__Material provided__
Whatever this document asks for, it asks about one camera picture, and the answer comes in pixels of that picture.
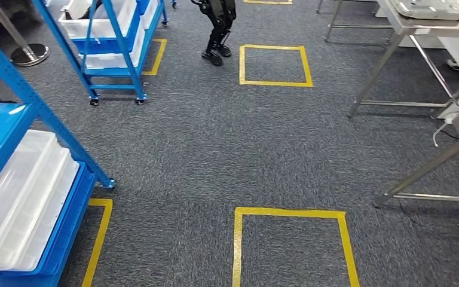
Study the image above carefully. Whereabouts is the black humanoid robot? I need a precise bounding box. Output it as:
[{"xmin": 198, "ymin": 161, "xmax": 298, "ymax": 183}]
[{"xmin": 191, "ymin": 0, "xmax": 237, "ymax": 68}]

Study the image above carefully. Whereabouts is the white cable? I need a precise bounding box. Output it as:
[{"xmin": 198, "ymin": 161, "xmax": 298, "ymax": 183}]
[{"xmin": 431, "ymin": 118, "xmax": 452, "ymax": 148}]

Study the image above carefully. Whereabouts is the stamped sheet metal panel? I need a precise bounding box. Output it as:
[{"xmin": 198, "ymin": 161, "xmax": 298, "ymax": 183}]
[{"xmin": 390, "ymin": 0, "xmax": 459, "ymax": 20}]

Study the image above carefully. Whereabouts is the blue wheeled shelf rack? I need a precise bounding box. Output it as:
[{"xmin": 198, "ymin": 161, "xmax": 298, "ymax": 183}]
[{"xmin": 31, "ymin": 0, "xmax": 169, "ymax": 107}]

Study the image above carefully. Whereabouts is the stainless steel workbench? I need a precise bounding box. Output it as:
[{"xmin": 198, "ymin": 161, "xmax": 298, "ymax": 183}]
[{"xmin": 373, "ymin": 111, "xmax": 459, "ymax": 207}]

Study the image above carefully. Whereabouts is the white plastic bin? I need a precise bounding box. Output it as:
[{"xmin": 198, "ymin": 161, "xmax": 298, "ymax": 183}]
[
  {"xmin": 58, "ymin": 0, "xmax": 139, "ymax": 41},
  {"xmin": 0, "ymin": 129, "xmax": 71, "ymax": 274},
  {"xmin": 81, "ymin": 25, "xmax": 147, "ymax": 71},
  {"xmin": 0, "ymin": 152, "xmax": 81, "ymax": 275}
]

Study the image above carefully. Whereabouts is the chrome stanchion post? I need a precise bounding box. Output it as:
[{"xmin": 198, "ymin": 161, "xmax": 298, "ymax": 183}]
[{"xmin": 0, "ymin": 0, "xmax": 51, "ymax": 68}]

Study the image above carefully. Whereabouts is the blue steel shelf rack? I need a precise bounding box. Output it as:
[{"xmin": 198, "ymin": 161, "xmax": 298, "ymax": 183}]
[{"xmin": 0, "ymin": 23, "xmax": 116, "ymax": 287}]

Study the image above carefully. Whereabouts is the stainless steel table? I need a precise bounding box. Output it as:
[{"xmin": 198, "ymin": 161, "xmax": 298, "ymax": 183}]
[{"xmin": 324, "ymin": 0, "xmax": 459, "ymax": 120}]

---

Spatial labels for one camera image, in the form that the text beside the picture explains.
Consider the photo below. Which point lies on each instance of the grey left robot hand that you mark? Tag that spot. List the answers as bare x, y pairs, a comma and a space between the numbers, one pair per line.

__What you are asked to do__
The expected output is the lines above from the one containing "Whatever this document" to the one containing "stainless steel table?", both ends included, reproduced exactly with every picture left out.

__Your response__
Whatever this document asks for, it asks about one camera picture, and the answer comes in pixels of that picture.
Study the image above carefully. Whereabouts is the black humanoid robot? I need a precise bounding box. Output it as:
[{"xmin": 198, "ymin": 161, "xmax": 298, "ymax": 183}]
[{"xmin": 191, "ymin": 0, "xmax": 237, "ymax": 68}]

Study the image above carefully. Whereabouts is the white cable? I need a precise bounding box. Output it as:
[{"xmin": 198, "ymin": 161, "xmax": 298, "ymax": 183}]
[{"xmin": 431, "ymin": 118, "xmax": 452, "ymax": 148}]

Study the image above carefully. Whereabouts is the stamped sheet metal panel? I need a precise bounding box. Output it as:
[{"xmin": 198, "ymin": 161, "xmax": 298, "ymax": 183}]
[{"xmin": 390, "ymin": 0, "xmax": 459, "ymax": 20}]

Study the image above carefully. Whereabouts is the blue wheeled shelf rack? I need a precise bounding box. Output it as:
[{"xmin": 198, "ymin": 161, "xmax": 298, "ymax": 183}]
[{"xmin": 31, "ymin": 0, "xmax": 169, "ymax": 107}]

Study the image above carefully. Whereabouts is the stainless steel workbench? I need a precise bounding box. Output it as:
[{"xmin": 198, "ymin": 161, "xmax": 298, "ymax": 183}]
[{"xmin": 373, "ymin": 111, "xmax": 459, "ymax": 207}]

Study the image above carefully. Whereabouts is the white plastic bin? I need a precise bounding box. Output it as:
[{"xmin": 198, "ymin": 161, "xmax": 298, "ymax": 183}]
[
  {"xmin": 58, "ymin": 0, "xmax": 139, "ymax": 41},
  {"xmin": 0, "ymin": 129, "xmax": 71, "ymax": 274},
  {"xmin": 81, "ymin": 25, "xmax": 147, "ymax": 71},
  {"xmin": 0, "ymin": 152, "xmax": 81, "ymax": 275}
]

Study the image above carefully. Whereabouts is the chrome stanchion post? I need a precise bounding box. Output it as:
[{"xmin": 198, "ymin": 161, "xmax": 298, "ymax": 183}]
[{"xmin": 0, "ymin": 0, "xmax": 51, "ymax": 68}]

Study the image above carefully. Whereabouts is the blue steel shelf rack? I need a precise bounding box. Output it as:
[{"xmin": 198, "ymin": 161, "xmax": 298, "ymax": 183}]
[{"xmin": 0, "ymin": 23, "xmax": 116, "ymax": 287}]

Study the image above carefully. Whereabouts is the stainless steel table? I need a precise bounding box. Output it as:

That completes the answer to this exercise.